Can you hear me now?

Texting and social media negatively affect interpersonal communication

Copy+Editor+Lauren+French+takes+a+moment+to+text+a+friend+back+in+The+Spectators+office.

Photo by Anna Mateffy

Copy Editor Lauren French takes a moment to text a friend back in The Spectator’s office.

Story by Lauren French, Copy Editor

I have an addiction.  My guess is that you do, too, and it’s likely the same as mine.

Think about it.  How many times did you check your phone today?  How many conversations did you have via text instead of face-to-face?  How much time did you spend with your eyes glued to a screen?

I think in general smartphones and social media are useful inventions.  What I do not like is their central role in modern communication, or rather their central role in modern lack of communication.

Calling smart phones an addiction may sound dramatic.  Yet, according to Yale Daily News, the part of your brain that lights up in response to drugs like cocaine also lights up in response to a new text message.

With this in mind, I noticed something when I sat down early for my first class of the semester last week.  It was silent.  I looked around, but no one looked back.  Everyone had their head down, eyes wide and unblinking with their thumbs tap, tap, tapping on a phone screen.

This is not just a classroom phenomenon.  I see it at the bus stop, in restaurants and even at social gatherings.

The American Communication Journal published an article which connects a constant need to text with our tendency to emphasize efficient communication over effective communication.

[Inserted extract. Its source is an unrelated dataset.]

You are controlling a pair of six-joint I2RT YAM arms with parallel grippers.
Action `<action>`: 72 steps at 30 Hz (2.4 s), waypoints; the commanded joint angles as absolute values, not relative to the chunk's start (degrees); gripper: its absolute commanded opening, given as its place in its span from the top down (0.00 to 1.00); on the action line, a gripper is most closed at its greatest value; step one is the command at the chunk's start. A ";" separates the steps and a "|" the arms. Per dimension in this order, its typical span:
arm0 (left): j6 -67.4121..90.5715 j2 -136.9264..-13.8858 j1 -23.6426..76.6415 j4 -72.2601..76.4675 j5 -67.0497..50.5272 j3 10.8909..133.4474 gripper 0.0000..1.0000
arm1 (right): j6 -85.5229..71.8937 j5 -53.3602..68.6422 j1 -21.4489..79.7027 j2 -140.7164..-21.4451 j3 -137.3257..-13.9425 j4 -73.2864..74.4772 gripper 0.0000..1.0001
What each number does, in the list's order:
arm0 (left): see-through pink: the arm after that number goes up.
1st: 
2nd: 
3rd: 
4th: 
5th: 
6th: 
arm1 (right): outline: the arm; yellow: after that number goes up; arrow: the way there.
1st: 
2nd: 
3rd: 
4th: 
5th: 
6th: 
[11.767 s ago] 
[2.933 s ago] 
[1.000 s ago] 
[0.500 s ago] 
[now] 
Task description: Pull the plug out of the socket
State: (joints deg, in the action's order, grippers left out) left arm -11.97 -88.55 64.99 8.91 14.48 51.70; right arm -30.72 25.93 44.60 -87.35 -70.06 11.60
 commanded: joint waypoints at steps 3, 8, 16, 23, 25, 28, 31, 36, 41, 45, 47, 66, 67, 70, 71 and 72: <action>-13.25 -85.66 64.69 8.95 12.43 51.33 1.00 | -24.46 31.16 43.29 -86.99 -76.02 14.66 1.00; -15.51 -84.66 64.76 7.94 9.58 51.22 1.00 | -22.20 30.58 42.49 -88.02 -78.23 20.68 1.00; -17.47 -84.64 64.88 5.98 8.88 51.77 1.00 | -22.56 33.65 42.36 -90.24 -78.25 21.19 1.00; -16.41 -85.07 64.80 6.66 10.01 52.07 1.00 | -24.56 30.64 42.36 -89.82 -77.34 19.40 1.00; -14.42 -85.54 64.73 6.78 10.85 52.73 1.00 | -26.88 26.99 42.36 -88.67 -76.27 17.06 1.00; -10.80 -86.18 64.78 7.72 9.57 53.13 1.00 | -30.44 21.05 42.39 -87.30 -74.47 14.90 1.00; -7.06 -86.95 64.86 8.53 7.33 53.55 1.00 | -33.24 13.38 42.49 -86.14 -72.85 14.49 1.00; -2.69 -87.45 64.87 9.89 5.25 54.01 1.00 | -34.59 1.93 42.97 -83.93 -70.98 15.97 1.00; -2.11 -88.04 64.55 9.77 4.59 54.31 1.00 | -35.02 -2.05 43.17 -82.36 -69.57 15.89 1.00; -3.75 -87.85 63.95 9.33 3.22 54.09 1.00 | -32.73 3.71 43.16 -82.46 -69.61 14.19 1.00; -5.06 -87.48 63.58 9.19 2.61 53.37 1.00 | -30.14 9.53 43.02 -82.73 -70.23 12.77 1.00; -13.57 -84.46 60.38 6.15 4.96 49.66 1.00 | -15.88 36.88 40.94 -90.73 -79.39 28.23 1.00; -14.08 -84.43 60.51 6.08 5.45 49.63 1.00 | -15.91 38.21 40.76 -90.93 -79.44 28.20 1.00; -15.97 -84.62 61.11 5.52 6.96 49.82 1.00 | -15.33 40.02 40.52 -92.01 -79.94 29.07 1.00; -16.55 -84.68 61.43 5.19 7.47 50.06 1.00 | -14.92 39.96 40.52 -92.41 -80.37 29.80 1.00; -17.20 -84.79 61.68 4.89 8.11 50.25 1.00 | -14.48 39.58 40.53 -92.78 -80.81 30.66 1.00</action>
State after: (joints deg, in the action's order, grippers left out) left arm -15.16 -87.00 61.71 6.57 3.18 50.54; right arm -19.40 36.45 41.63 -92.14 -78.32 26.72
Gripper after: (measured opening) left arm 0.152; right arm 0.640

Efficient communication values speed and simplicity, while effective communication values understanding.   With the plethora of information at our fingertips, our generation is used to instant gratification.

In essence, we are addicted to electronic communication’s speed and ease.

However true that is, I believe solid relationships with others are not easy, and they shouldn’t be.  Yes, it is easier to text your friend or browse Facebook before class than to talk to the stranger next to you.  But is it really more gratifying in the end?

Meaningful conversations should take place face-to-face, not electronically.  If that’s true, then we shouldn’t bother with mindless phone use when there’s a perfectly good person standing next to us.

Our generation’s addiction to electronic communication bars us from making connections with the physical people around us.

We’re all human — we need that sense of connectivity.  As much as I don’t like it, I’m guilty of neglecting real people for my phone as well.

It is not my opinion that we should constantly talk to the people around us.  As an introvert at heart, that sounds like a nightmare.  I mean to say that using our smartphones as a way to kill time negatively affects the way we interact with others.

The solution is simple.  Put your phone on silent, stash it in your backpack and leave it there.  Who knows, maybe the person next to you will do the same.